Leioproctus idiotropoptera

Scientific classification
- Kingdom: Animalia
- Phylum: Arthropoda
- Clade: Pancrustacea
- Class: Insecta
- Order: Hymenoptera
- Family: Colletidae
- Genus: Leioproctus
- Species: L. idiotropoptera
- Binomial name: Leioproctus idiotropoptera Packer 2006

= Leioproctus idiotropoptera =

- Genus: Leioproctus
- Species: idiotropoptera
- Authority: Packer 2006

Species of bee

Leioproctus idiotropoptera is a species of bee in the family Colletidae and subfamily Colletinae.

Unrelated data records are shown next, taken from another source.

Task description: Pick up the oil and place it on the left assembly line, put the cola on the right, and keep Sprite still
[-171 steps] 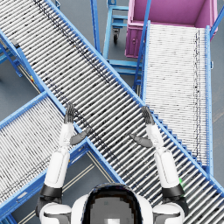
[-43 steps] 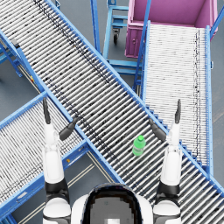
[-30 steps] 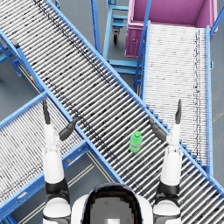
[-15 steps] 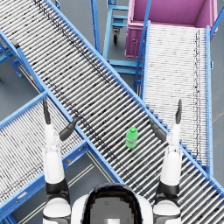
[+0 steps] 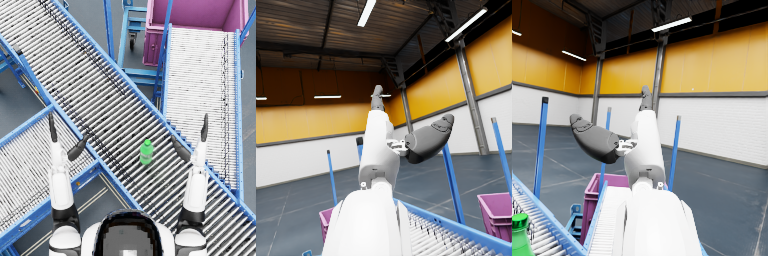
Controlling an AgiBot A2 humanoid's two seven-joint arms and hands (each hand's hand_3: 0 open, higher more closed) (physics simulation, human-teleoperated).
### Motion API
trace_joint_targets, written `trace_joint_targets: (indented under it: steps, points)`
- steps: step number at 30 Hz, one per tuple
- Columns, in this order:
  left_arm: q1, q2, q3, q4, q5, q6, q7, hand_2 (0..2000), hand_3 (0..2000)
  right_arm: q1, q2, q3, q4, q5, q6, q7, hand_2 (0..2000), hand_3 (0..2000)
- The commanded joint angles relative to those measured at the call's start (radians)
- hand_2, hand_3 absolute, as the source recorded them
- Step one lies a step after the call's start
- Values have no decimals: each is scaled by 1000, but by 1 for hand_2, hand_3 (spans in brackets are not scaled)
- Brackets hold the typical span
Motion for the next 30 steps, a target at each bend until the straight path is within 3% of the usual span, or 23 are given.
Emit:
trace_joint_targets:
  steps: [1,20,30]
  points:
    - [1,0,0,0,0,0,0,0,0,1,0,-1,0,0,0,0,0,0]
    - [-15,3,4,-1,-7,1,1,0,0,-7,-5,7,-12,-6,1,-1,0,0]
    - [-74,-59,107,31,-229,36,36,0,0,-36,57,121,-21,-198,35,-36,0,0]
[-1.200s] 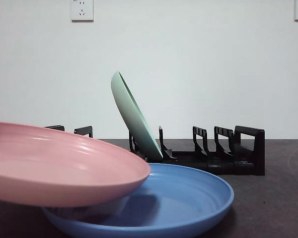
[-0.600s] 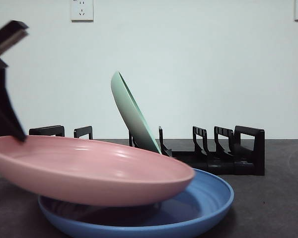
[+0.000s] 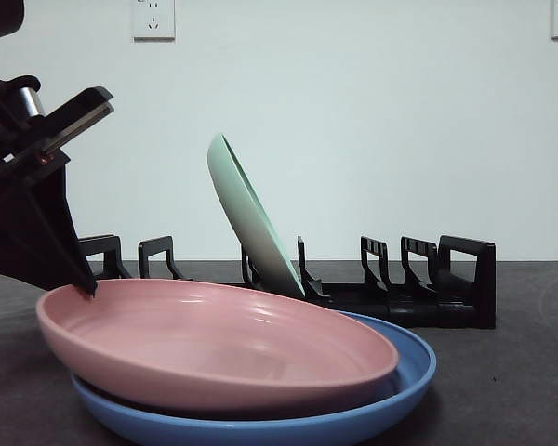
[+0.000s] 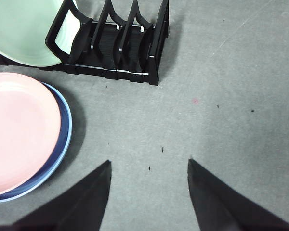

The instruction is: Place the plate

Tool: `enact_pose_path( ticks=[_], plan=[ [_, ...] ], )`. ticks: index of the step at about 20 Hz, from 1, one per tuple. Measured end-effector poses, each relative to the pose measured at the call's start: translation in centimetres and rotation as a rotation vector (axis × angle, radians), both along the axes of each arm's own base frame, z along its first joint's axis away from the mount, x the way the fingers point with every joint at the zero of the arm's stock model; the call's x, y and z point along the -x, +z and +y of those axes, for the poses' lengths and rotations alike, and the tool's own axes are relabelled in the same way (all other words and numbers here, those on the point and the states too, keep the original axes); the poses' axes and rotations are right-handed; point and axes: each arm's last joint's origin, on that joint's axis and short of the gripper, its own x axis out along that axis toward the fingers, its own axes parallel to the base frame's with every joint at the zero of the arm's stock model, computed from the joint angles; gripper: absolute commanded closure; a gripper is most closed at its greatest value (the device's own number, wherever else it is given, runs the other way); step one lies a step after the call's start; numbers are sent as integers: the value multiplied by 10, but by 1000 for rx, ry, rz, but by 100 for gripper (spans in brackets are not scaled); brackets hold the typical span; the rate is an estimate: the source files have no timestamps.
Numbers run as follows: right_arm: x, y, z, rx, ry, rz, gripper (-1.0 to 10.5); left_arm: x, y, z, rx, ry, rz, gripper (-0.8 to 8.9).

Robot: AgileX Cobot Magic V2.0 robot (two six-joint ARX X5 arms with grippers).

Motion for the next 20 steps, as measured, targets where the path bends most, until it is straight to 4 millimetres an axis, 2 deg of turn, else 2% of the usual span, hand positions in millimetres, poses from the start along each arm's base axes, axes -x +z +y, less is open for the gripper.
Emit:
enact_pose_path(
  ticks=[7,10,12,15,17,20],
  plan=[
    [0,0,0,0,0,0,697,2,-2,1,-18,-4,17,466],
    [0,0,0,0,0,0,697,6,6,3,-6,-7,-14,459],
    [0,0,0,-7,8,4,697,12,24,10,29,2,-95,461],
    [-4,-2,4,-29,46,42,696,26,71,30,51,21,-280,460],
    [-13,-5,10,-37,75,96,696,42,98,48,14,33,-370,459],
    [-33,-10,21,-62,121,166,696,64,107,66,-96,24,-375,458]
  ],
)
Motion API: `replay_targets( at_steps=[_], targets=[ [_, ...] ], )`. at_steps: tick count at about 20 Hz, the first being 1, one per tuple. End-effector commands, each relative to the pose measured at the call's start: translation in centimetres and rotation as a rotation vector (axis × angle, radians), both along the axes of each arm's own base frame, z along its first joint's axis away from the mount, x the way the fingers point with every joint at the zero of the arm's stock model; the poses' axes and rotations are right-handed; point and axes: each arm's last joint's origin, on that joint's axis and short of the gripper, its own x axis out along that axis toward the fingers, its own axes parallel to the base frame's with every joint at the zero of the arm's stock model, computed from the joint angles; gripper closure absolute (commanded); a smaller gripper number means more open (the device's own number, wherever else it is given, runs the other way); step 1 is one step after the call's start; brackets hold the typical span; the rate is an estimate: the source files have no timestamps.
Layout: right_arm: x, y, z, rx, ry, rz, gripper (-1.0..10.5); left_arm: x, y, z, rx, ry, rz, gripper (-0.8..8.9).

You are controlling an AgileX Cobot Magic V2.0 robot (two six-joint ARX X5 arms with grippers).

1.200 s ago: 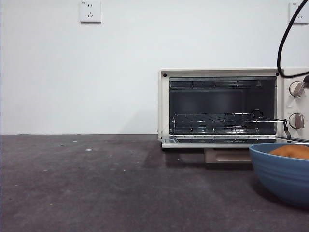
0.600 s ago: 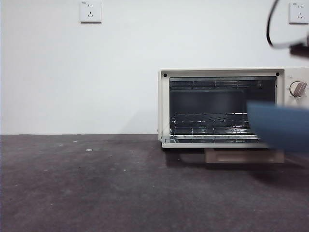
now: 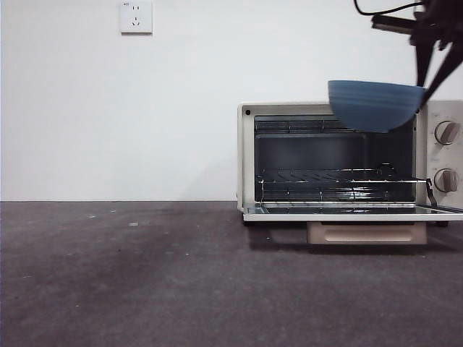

It is endemic to Australia. It was described by Canadian entomologist Laurence Packer in 2006.

==Etymology==
The specific epithet idiotropoptera (Greek: "bizarre" or "whimsical" + "wing") refers to the unusual form of the male forewing.

==Description==
Male body length is 6.3 mm, forewing length 3.8 mm, head width 1.7 mm. Integumental colouration is mainly black, the metasoma and legs dark brown. The hair is white to pale brown.

==Distribution and habitat==
The species occurs in the Top End of the Northern Territory. The type locality is Litchfield National Park.

==Behaviour==
The adults are flying mellivores.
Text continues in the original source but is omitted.